If you are having trouble with access or permissions on regional forums please post here to get access: https://www.boards.ie/discussion/2058365403/you-do-not-have-permission-for-that#latest

Country vs The Town

  • 02-04-2012 9:12pm
    #1
    Registered Users, Registered Users 2 Posts: 1,250 ✭✭✭


    We bought a dormer just on the outskirts of town, we love it. Prior to this we lived in an estate which we enjoyed but looking at it now we had to put up with more noise at night, poor car parking spaces, street lamps, lot of door to door collections. Which do ye prefer and why?


Comments

  • Registered Users, Registered Users 2 Posts: 1,025 ✭✭✭smallerthanyou


    My homeplace is proper in the country (grass growing in the middle of the road style) and I now live in a densely populated apartment block development.

    Pros of City
    - everything on doorstep, football matches, shops, concerts, grabbing a carton of milk from the shop 20 meters from house. It's all so easy.
    - amenities - library is close, a football team for a kid to join is available for her to walk to

    Cons
    - ITS NEVER DARK!
    - The noise at night, there's so so much noise.
    - Lack of community spirit (I live in apartment block so there's none!)

    Pros of Country
    - There's nothing like bringing the dogs for a 2 hour walk off-lead and meeting noone and no cars passing
    - Strong sense of community (to point of nosiness but still)

    Cons
    - You are missing something for dinner - 12 minute drive to shop to pick it up and 12 minutes back
    - Local pub inaccessable without someone to drive you home and little else to go to to meet people
    - No amenities
    - Electricity or water go then be prepared to wait up to a week or more to get it back and until you've gone a week without water and electricity you haven't lived!

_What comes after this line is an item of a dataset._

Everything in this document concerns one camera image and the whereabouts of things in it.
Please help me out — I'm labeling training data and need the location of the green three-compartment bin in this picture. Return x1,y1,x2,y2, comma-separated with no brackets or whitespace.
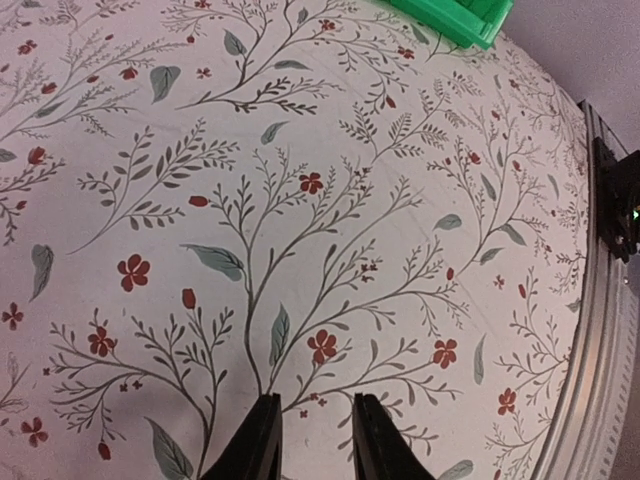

    All in all I love living in the city and love my monthly weekend visits to the country as visits but it'll always be city-living for me!


  • Registered Users, Registered Users 2 Posts: 13,188 ✭✭✭✭jmayo


    I can't wait for this thread to degenerate into a moral crusade to have everyone living in a major city and the clensing of the countryside of the evil of one of housing. :rolleyes:

    A big advantage of country is that you haven't got a nieghbour looking in your window/backgarden, but a disadvantage is that the neighbour that is nearby is probably far more nosier and probably knows more of your business.

    I am not allowed discuss …



  • Registered Users, Registered Users 2 Posts: 119 ✭✭gammon_steak


    It's hilarious how it's so black and white to people. Why does living in the countryside mean you have to drive 12 minutes to find a shop or amenities? There are many people living in the countryside who have the best of both worlds.


  • Registered Users, Registered Users 2 Posts: 1,025 ✭✭✭smallerthanyou


    It's hilarious how it's so black and white to people. Why does living in the countryside mean you have to drive 12 minutes to find a shop or amenities? There are many people living in the countryside who have the best of both worlds.

    Well to me it is black and white so I can only give my experiences. We have no post office, no local shop, no community centre, no anything really but we have the peace and quiet of it all. When I look out my bedroom window I can't see a single other house. It's great.

    Plenty of people have the best of both but not us. We do have the best of the country though.


  • Registered Users, Registered Users 2 Posts: 4,939 ✭✭✭goat2


    i live in the country, would not change that, as for shopping, i get one big shop per month, and every few days i buy the perishables, with freezer one need never be out of stock, then again if you live near a town and are used to being able to pop out for a litre of milk and other items, it will take time to get in habit of making sure you buy and have it in fridge for tomorrow, i have lived in the town, but prefer the country, no traffic noise, i do notice that alot of people who own businesses in the town, have built homes out the country, and love living out of town


  • Advertisement
  • Closed Accounts Posts: 1,799 ✭✭✭StillWaters


    It's hilarious how it's so black and white to people. Why does living in the countryside mean you have to drive 12 minutes to find a shop or amenities? There are many people living in the countryside who have the best of both worlds.
    If you can walk to a shop, pub or school you are not in the country IMO, you are in a conurbation of some description.